Apresento-lhe o sr. Inércia, contabilista do BES

O BES é mesmo um banco familiar. Não só porque pertence a uma família, os Espírito Santo, mas também porque dá emprego a outra, a Inércia. A D. Inércia faz os anúncios e, percebeu-se agora, o Sr. Inércia é o contabilista. Provavelmente por não estar com pachorra para abrir o Excel, o Sr. Inércia não registou os 1200 milhões de euros de dívida do BES, uma quantia que coloca o banco na falência técnica. Enfim, são coisas que acontecem. Quem nunca se esqueceu de registar 1200 milhões que atire a primeira pedra.
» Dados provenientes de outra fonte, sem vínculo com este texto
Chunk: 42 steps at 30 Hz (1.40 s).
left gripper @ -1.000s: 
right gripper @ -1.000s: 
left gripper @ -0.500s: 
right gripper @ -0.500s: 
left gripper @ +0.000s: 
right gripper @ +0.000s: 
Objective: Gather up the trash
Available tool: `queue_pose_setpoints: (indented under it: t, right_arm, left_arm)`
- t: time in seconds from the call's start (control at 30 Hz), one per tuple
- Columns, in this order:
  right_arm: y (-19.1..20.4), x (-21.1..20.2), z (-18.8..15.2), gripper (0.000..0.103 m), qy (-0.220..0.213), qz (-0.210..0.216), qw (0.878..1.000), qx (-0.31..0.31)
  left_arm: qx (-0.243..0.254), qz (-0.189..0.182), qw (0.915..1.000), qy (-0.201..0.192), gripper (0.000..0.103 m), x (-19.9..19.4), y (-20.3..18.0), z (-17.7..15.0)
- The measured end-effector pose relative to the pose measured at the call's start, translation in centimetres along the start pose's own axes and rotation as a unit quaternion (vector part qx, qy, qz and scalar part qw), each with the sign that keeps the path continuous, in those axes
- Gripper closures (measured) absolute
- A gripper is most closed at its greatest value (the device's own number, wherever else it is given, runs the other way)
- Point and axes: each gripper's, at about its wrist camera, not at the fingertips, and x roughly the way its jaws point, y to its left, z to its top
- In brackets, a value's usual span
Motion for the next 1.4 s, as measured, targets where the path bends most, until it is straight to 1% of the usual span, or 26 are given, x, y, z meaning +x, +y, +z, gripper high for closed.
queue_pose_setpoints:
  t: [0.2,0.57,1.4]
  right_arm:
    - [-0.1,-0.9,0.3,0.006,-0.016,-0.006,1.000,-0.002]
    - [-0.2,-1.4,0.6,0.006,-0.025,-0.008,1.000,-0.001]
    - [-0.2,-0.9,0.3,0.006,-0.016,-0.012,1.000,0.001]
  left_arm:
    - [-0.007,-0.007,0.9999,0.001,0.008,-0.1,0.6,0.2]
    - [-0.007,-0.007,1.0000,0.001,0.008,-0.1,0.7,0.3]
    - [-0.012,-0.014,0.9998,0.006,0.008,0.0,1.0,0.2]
Preciosa, claro.

Estamos perante uma interpretação bancária do recém-consagrado “Direito ao Esquecimento”.

Tenho pena do Sr. Inércia, que deve estar a passar um mau bocado. A mulher anda feliz da vida, a contracenar com o Cristiano Ronaldo, e o Sr. Inércia nas ruas da amargura, sem emprego. Deve estar pesado o ambiente no lar dos Inércia.

Se eu fosse responsável pela manutenção dos edifícios do BES, fazia já uma vistoria às instalações todas. Mandava vir daqueles inspectores que verificam se há amianto nos prédios, mas punha-os a procurar vestígios de queijo. De certeza que há uma maquineta, tipo contador Geiger das radiações, para medir isso. Ou então ratinhos. Os escritórios devem estar pejados de resíduos de roquefort e flamengo, o que propicia todo este esquecimento no seio do Grupo Espírito Santo. Olvida-se imenso no BES. Já no ano passado foi o Ricardo Salgado que não se lembrou de declarar uns sete milhões de euros no IRS. Aliás, foi um esquecimento duplo: parece que também se esqueceu de os declarar à família, que não levou a bem. Sei bem o tipo de tensão familiar que pode haver. Ainda no outro dia perguntei à minha mulher se ela tinha 20 euros. Ela disse que não. Mais tarde, quando foi a ver, afinal tinha. Quando me disse, repreendi-a com firmeza: “Então quer dizer que tive de ir lá abaixo levantar dinheiro para nada? Obrigaste-me a calçar!” Foi um momento desagradável, no intervalo da Guerra dos Tronos. Se isto sucedeu por causa de 20 euros, imagino a bulha que terá acontecido pelos sete milhões.

É a chatice de se ser dono de uma instituição financeira tão grande. Há muita coisa a ter em conta. Há o passivo (o que se deve), os activos (o que se tem) e há os hiperactivos, que são aqueles bens que não param quietos, nunca conseguimos dizer exactamente onde estão. É aquele dinheiro que não sabemos onde o pusemos. Imagino o tamanho do ábaco que o pobre contabilista tem de manusear. Deve parecer um tear de missangas.

Entretanto, na quarta-feira, vai ficar a conhecer-se a nova estrutura accionista do BES, depois do aumento de capital. “Aumento de capital” é o termo técnico, mas, na actual situação de bandalheira e emergência financeira, isto parece-se mais com crowdfunding — que é como hoje em dia chamamos à antiga “vaquinha”.

Esta operação é capaz de ser um bocadinho precipitada. Mais valia aguardar algum tempo pela inevitável intervenção estatal que vai reformular definitivamente a estrutura accionista do BES, tornando-nos a todos, contribuintes, donos daquilo tudo.